Après avoir testé quelques unes de vos recettes salées, j’ai eu envie de passer au sucré, normal, c’est ce que je mange le plus volontiers.

Photo -  crème brûlée lavande & abricots

Je fais rarement des crèmes brûlées (mon goûteur craint toujours de me voir mettre le feu à l’appartement), mais je vous recommande celle-ci de Mamina, c’était ma première rencontre avec l’abricot/lavande. Puis j’ai eu le malheur de tomber sur deux recettes que j’ai mariées pour mon plus grand bonheur, pas forcément celui de mon tour de taille. La sauce de Sha d’abord, pur, c’est trop bon. Pour l’accompagner et éviter de tout manger à la petite cuillère (j’ai fini par congeler un pot), j’en ai nappé un cheese-cake, mon tout premier. Je me suis rendue compte que ce ne serait pas le dernier. J’ai récidivé avec celui de Khala, aux fruits de la passion, je ne vous en dit pas plus, allez vous rendre compte par vous même.

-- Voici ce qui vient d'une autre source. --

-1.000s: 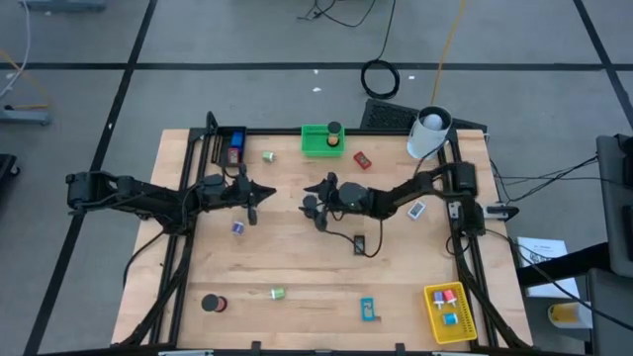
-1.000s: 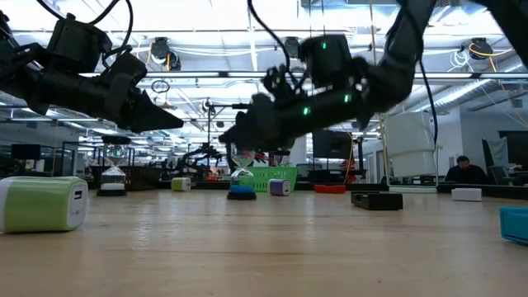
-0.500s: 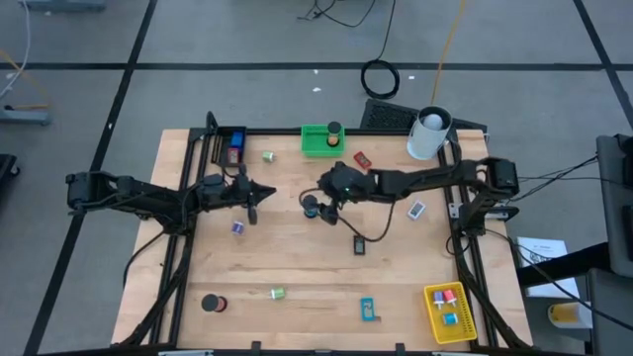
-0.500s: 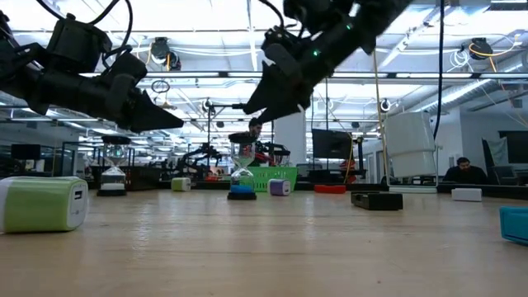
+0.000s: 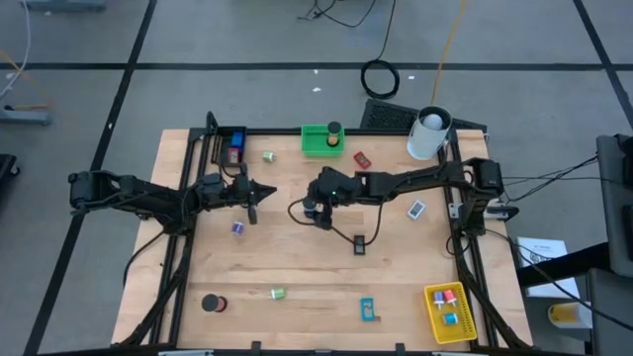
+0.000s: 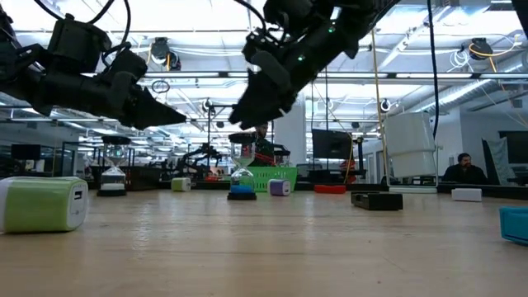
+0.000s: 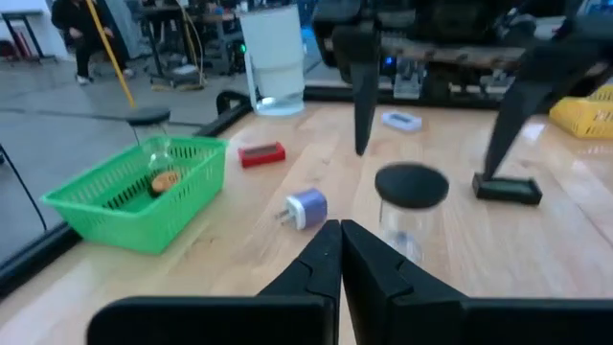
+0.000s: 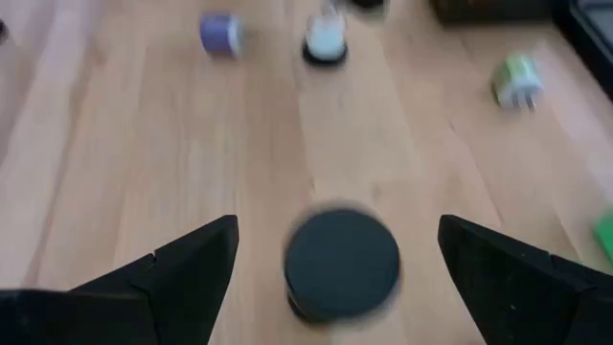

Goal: Pick & Place Office items
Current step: Put the blue hourglass into the green basket

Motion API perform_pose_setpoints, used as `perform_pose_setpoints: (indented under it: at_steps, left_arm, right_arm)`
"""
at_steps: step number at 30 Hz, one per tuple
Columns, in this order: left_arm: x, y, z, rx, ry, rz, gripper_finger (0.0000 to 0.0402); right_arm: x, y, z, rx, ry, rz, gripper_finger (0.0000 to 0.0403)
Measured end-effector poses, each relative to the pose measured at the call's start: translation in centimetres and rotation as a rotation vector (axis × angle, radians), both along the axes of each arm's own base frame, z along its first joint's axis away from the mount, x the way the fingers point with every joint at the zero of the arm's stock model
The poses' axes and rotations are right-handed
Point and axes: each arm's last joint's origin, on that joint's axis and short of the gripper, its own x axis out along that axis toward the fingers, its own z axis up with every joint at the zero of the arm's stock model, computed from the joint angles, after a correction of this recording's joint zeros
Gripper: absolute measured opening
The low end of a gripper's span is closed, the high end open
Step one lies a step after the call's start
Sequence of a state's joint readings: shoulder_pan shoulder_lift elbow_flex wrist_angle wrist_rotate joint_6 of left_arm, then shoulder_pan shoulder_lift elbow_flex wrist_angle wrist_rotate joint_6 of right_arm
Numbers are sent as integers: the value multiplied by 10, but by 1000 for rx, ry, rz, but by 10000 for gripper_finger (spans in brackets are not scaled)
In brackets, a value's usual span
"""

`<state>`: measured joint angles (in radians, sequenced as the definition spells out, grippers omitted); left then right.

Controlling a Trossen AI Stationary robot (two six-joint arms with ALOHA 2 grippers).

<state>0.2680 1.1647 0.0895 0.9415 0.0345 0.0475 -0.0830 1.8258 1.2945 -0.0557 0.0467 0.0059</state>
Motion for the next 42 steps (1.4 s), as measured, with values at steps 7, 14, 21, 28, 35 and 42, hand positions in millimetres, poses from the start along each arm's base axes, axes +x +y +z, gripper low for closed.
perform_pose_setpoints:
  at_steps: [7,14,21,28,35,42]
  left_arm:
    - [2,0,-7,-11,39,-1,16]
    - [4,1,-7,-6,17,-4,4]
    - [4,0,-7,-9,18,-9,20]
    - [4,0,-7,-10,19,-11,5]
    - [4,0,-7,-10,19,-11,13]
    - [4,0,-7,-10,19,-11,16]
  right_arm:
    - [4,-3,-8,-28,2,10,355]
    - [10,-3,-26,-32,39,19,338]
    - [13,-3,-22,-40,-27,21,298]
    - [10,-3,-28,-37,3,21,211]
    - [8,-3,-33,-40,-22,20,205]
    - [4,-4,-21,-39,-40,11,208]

Photo - crème aux carambars Photo - cheese-cake Photo - cheese-cake de Khala

Qui dit cuisine, dit équipement, cette année j’ai pas mal investi dans des moules et de nouveaux appareils. Là aussi, il a fallu tester. Tout d’abord des bouchées pistaches/griottes, trouvées chez Guylaine et des financiers au thé matcha et framboises que j’ai empruntés à Torchons & serviettes, le tout disparu à peine sorti du four. Pour remplacer mon boulanger pendant les vacances, un pain de seigle aux raisins que j’ai trouvé chez Anne de Papilles & Pupilles.

Photo - financiers pistache & griotte Photo - pains aux raisins Papilles & Pupilles GM Photo - financiers macha & framboises

Photo - Mousse chocolat blanc coulis estragon Photo - sablé breton citron Photo - cake aux griottes 2 2

J’ai flashé sur un dessert surprenant au chocolat blanc d’Assiettes Gourmandes, que je vais recommencer pour soigner la présentation, le sablé breton de Mercotte que j’ai adapté à toutes sortes de parfums et qui fait régulièrement le bonheur d’une agence de décoration Outre-Rhin. Pour finir, le cake au thé matcha de Cléa auquel, j’ai ajouté quelques griottes.

Je ne sais pas si on peut soigner la gourmandise, mais finalement je préfère faire des portions individuelles, qu’un gros gâteau. De toute façon, leur sort est le même. J’ai l’impression d’être moins gourmande, (jusqu’où va se nicher l’inconscience !) si je mange des financiers, que si je rectifie un cake entier dans l’après-midi.

Photo - macarons à la verveine

Je vous abandonne, j’ai une fournée de macarons qui m’attends, je suis en bonne voie de guérison, c’est minuscule un macaron.